A cat is a circle for the head, two triangle ears, dots for eyes, and a few whisker lines. Add a bean shape for the body if you have time. A fish is even quicker: one oval, a triangle tail on the end, and a dot for the eye. Curved animals feel intimidating, but breaking them into an oval plus a triangle makes them almost automatic.

Flower and cup: everyday easy wins

For a flower, draw a small circle, then ring it with rounded petals like the numbers on a clock face; a straight stem and two leaves finish it off. A cup is a rounded square, slightly narrower at the bottom, with a curved handle on one side. Add a wisp of steam and it instantly reads as coffee. Both are common guess words worth keeping ready.
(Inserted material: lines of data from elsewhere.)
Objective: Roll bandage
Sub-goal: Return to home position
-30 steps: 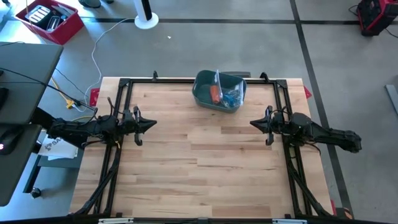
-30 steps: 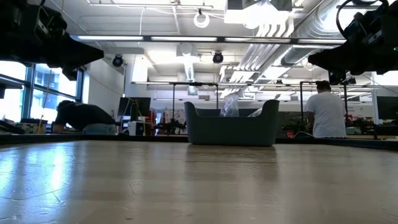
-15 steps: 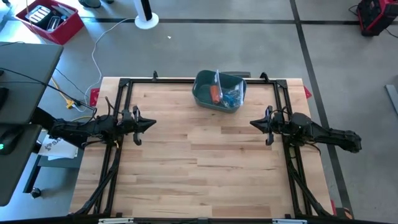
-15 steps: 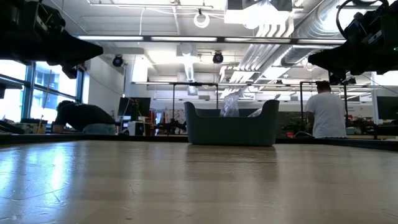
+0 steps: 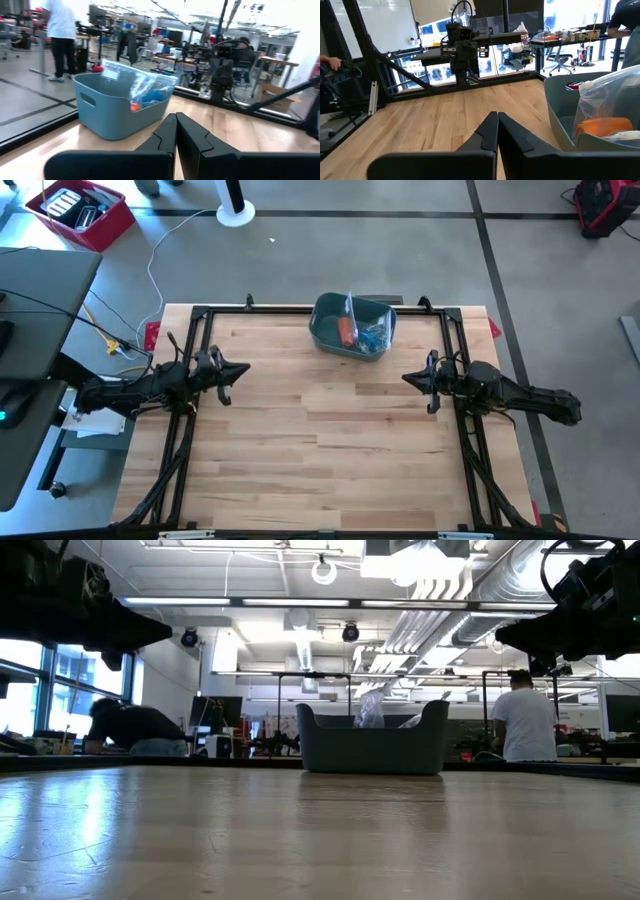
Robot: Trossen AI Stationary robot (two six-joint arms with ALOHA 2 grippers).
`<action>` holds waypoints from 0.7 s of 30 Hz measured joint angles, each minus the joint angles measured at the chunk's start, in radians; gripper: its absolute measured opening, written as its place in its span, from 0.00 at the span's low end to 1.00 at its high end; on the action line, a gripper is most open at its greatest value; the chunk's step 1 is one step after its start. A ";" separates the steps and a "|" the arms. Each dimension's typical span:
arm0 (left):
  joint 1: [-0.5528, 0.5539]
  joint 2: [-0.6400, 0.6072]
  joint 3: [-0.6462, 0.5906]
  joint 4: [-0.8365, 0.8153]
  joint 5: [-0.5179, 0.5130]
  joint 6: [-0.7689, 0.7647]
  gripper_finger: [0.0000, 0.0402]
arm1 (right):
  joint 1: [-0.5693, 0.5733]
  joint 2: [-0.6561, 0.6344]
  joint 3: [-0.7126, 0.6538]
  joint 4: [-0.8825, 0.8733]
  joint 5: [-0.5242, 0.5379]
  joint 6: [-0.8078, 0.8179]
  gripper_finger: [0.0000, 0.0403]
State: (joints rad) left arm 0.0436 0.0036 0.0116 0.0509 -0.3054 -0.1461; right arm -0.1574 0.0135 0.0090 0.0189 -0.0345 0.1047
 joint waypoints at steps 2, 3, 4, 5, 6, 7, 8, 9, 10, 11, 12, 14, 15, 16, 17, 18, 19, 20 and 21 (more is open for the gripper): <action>0.009 0.000 0.000 0.000 -0.002 0.000 0.01 | 0.000 0.000 0.000 0.000 0.000 0.000 0.00; 0.008 0.000 0.000 0.000 -0.002 0.000 0.01 | 0.000 0.000 0.000 0.000 0.000 0.000 0.00; 0.005 0.000 0.000 0.000 -0.002 0.000 0.01 | 0.000 0.000 0.000 0.000 0.000 0.000 0.00; 0.002 0.000 0.000 0.000 -0.001 0.000 0.01 | 0.000 0.000 0.000 0.000 0.000 0.000 0.00; -0.001 0.000 0.000 0.000 -0.001 0.000 0.01 | 0.000 0.000 0.000 0.000 0.000 0.000 0.00; -0.003 0.000 0.000 0.000 -0.001 0.000 0.01 | 0.000 0.000 0.000 0.000 0.000 0.000 0.00; -0.005 0.000 0.000 0.000 -0.001 0.000 0.01 | 0.000 0.000 0.000 0.000 0.000 0.000 0.00; -0.006 0.000 0.000 0.000 -0.001 0.000 0.01 | 0.000 0.000 0.000 0.000 0.000 0.000 0.00; -0.006 0.000 0.000 0.000 -0.001 0.000 0.01 | 0.000 0.000 0.000 0.000 0.000 0.000 0.00; -0.006 0.000 0.000 0.000 -0.001 0.000 0.01 | 0.000 0.000 0.000 0.000 0.000 0.000 0.00; -0.006 0.000 0.000 0.000 -0.001 0.000 0.01 | 0.000 0.000 0.000 0.000 0.000 0.000 0.00; -0.006 0.000 0.000 0.000 -0.001 0.000 0.01 | 0.000 0.000 0.000 0.000 0.000 0.000 0.00; -0.006 0.000 0.000 0.000 -0.001 0.000 0.01 | 0.000 0.000 0.000 0.000 0.000 0.000 0.00; -0.006 0.000 0.000 0.000 -0.001 0.000 0.01 | 0.000 0.000 0.000 0.000 0.000 0.000 0.00; -0.006 0.000 0.000 0.000 -0.001 0.000 0.01 | 0.000 0.000 0.000 0.000 0.000 0.000 0.00; -0.006 0.000 0.000 0.000 -0.001 0.000 0.01 | 0.000 0.000 0.000 0.000 0.000 0.000 0.00; -0.006 0.000 0.000 0.000 -0.001 0.000 0.01 | 0.000 0.000 0.000 0.000 0.000 0.000 0.00; -0.006 0.000 0.000 0.000 -0.001 0.000 0.01 | 0.000 0.000 0.000 0.000 0.000 0.000 0.00; -0.006 0.000 0.000 0.000 -0.001 0.000 0.01 | 0.000 0.000 0.000 0.000 0.000 0.000 0.00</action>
State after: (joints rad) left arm 0.0380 0.0036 0.0116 0.0509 -0.3061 -0.1459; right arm -0.1574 0.0135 0.0090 0.0185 -0.0345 0.1047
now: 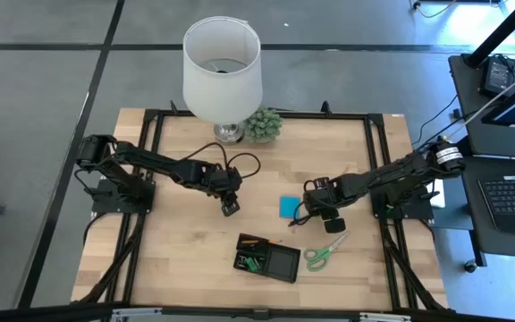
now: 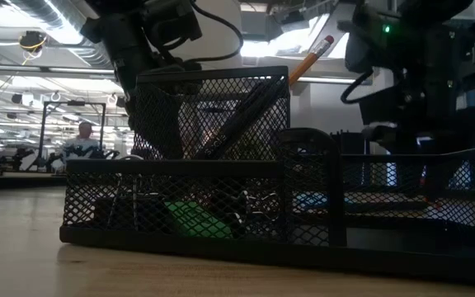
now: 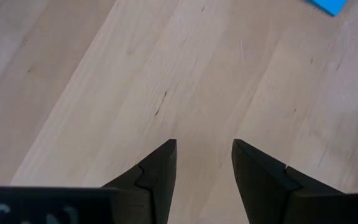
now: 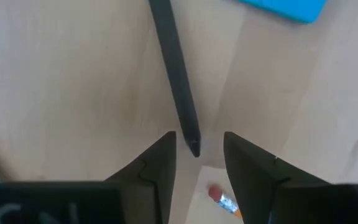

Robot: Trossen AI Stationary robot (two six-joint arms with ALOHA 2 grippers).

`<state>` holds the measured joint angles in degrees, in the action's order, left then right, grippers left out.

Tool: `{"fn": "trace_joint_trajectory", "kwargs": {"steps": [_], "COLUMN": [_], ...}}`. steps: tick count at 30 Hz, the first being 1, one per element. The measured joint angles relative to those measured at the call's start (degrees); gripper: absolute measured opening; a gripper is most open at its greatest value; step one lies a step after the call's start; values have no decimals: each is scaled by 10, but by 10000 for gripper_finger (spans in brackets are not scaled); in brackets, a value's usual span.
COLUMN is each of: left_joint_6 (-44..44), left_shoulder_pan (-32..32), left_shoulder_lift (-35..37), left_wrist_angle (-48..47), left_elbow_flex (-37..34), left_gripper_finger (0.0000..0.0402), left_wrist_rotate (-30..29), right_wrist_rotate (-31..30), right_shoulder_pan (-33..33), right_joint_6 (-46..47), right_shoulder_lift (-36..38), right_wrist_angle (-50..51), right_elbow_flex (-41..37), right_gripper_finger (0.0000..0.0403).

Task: Pick and place office supplies into organizer
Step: Put the black pen into the desk organizer

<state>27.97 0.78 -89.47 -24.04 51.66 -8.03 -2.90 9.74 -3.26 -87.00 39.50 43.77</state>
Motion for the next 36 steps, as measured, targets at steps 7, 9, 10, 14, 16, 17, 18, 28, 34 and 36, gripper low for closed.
{"fn": "trace_joint_trajectory", "kwargs": {"steps": [7, 9, 10, 14, 16, 17, 18, 28, 34, 36], "left_joint_6": [0, 0, 0, 0, 0, 0, 0, -95, -171, -172], "left_shoulder_pan": [0, 0, 0, 0, 0, 0, 0, 0, 0, 0], "left_shoulder_lift": [0, 0, 0, 0, 0, 0, 0, 0, 0, 0], "left_wrist_angle": [2, 3, 3, 3, 3, 3, 3, 132, 217, 220], "left_elbow_flex": [0, 0, 0, 0, 0, 0, 0, 0, 0, 0], "left_gripper_finger": [148, 148, 148, 148, 148, 148, 148, 148, 148, 148], "left_wrist_rotate": [0, 0, 0, 0, -3, -7, -12, -18, -17, -16], "right_wrist_rotate": [2, 2, 2, 5, 6, 6, 5, 2, -4, -4], "right_shoulder_pan": [0, 0, 0, 1, 1, 1, 1, 0, 0, 0], "right_joint_6": [1, 1, 1, 1, 1, 2, 4, 134, 182, 192], "right_shoulder_lift": [-55, -62, -64, -64, -64, -64, -64, -66, -68, -68], "right_wrist_angle": [-10, -8, -8, -7, -6, -6, -6, -25, -98, -134], "right_elbow_flex": [4, 5, 6, 10, 14, 16, 17, 22, 22, 19], "right_gripper_finger": [132, 121, 113, 67, 44, 35, 30, 30, 29, 30]}}
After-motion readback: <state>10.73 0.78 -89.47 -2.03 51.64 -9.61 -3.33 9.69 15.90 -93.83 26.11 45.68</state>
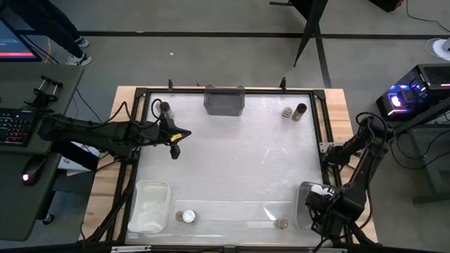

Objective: Sort spices by type
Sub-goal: Put the right white seasoning bottle into the gray bin

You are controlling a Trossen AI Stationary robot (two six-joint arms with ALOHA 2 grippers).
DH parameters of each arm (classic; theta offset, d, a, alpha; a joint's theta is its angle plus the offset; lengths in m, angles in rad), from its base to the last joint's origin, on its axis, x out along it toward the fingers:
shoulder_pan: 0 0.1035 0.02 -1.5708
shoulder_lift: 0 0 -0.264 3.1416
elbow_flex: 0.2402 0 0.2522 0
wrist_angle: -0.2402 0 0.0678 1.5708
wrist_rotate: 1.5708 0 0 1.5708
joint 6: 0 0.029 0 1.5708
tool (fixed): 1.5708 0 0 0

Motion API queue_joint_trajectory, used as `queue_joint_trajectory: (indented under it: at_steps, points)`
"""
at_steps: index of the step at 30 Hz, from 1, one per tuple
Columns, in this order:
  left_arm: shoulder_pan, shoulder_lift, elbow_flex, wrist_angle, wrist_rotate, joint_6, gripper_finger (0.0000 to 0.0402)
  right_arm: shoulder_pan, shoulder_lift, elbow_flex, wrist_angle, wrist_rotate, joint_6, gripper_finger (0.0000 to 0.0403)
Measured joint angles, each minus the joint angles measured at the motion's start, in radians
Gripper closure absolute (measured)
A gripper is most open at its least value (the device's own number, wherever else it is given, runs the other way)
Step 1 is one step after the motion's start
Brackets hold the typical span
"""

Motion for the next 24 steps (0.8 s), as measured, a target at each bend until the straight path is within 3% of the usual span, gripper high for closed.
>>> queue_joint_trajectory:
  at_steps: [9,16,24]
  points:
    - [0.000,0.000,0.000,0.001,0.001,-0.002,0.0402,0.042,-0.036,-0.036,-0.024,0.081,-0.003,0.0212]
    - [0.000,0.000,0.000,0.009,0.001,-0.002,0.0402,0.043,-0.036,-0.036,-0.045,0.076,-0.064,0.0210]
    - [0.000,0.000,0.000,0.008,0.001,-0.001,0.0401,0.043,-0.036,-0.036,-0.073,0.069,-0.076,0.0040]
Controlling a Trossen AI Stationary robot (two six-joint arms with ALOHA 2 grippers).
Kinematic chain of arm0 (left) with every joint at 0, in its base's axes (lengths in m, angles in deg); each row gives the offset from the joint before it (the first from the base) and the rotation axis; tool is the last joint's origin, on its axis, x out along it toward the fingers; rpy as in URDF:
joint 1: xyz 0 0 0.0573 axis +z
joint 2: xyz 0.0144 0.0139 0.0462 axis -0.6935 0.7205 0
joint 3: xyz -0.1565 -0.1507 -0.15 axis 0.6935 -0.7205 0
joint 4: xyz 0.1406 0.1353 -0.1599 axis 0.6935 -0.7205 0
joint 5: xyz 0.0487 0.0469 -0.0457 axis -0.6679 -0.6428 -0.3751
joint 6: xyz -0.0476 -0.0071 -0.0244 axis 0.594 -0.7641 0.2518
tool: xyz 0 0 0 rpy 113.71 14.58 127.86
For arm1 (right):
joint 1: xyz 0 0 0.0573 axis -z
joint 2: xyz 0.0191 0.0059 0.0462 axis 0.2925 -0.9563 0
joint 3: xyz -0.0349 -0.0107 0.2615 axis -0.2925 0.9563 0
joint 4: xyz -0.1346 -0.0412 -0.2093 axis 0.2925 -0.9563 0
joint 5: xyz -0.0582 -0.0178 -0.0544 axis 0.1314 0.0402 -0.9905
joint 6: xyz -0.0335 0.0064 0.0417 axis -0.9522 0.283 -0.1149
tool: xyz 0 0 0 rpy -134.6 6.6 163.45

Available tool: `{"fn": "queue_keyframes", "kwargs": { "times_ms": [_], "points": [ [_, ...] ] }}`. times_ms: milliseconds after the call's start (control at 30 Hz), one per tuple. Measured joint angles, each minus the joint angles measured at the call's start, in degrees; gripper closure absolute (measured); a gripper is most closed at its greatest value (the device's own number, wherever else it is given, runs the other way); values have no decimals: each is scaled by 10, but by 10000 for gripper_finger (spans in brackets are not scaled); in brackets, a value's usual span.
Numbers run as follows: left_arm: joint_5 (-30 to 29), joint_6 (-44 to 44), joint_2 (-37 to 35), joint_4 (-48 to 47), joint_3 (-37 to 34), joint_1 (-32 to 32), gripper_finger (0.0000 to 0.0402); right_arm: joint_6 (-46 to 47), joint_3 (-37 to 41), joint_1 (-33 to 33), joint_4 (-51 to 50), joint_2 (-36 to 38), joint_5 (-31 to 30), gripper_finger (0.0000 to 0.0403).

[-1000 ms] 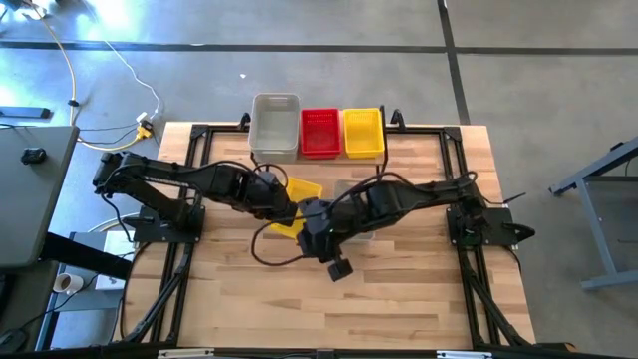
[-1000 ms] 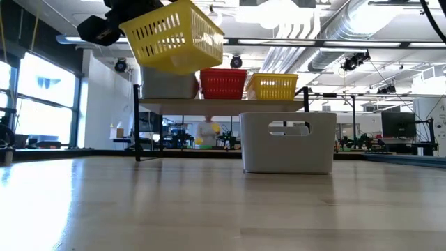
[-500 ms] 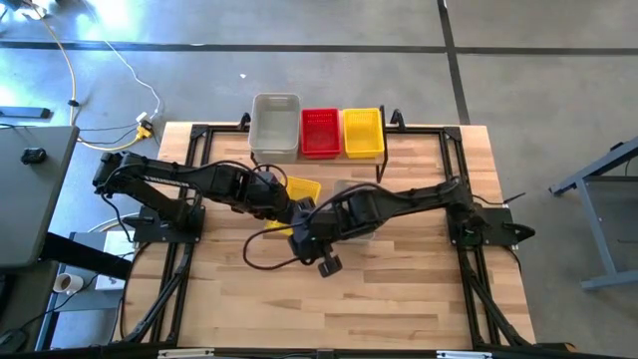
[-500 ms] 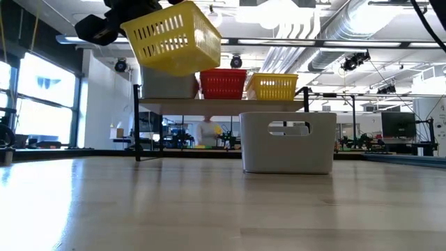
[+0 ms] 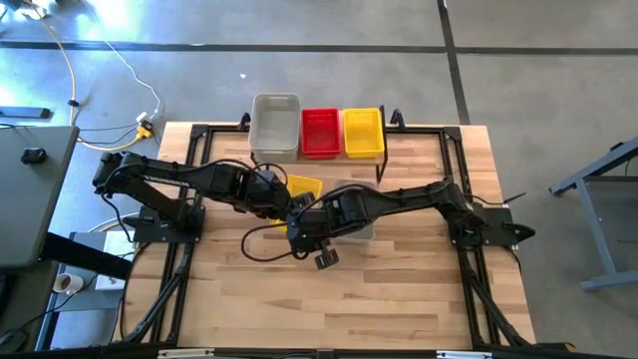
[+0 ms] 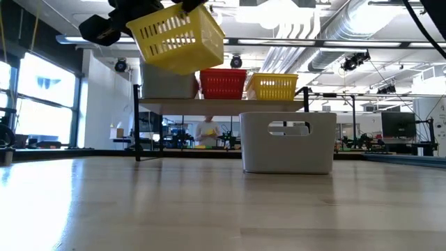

Car and smiley: the crowd-pleasers

A car is a long rounded rectangle with a smaller bump on top for the roof and two circles underneath for wheels. The classic smiley is the ultimate confidence builder — one circle, two dots, and a big curved grin. It takes three seconds and never fails to land. End your warm-up here so you start the real game on a small, happy win.

Turn shapes into speed

Notice the pattern: every doodle above starts from a circle, a square, or a triangle. Once you see objects as combinations of those three shapes, drawing quickly stops being about talent and becomes about recognition. Run through all ten a couple of times, and by your first real round your hand will already be warm, loose, and ready for anything the word list throws at you.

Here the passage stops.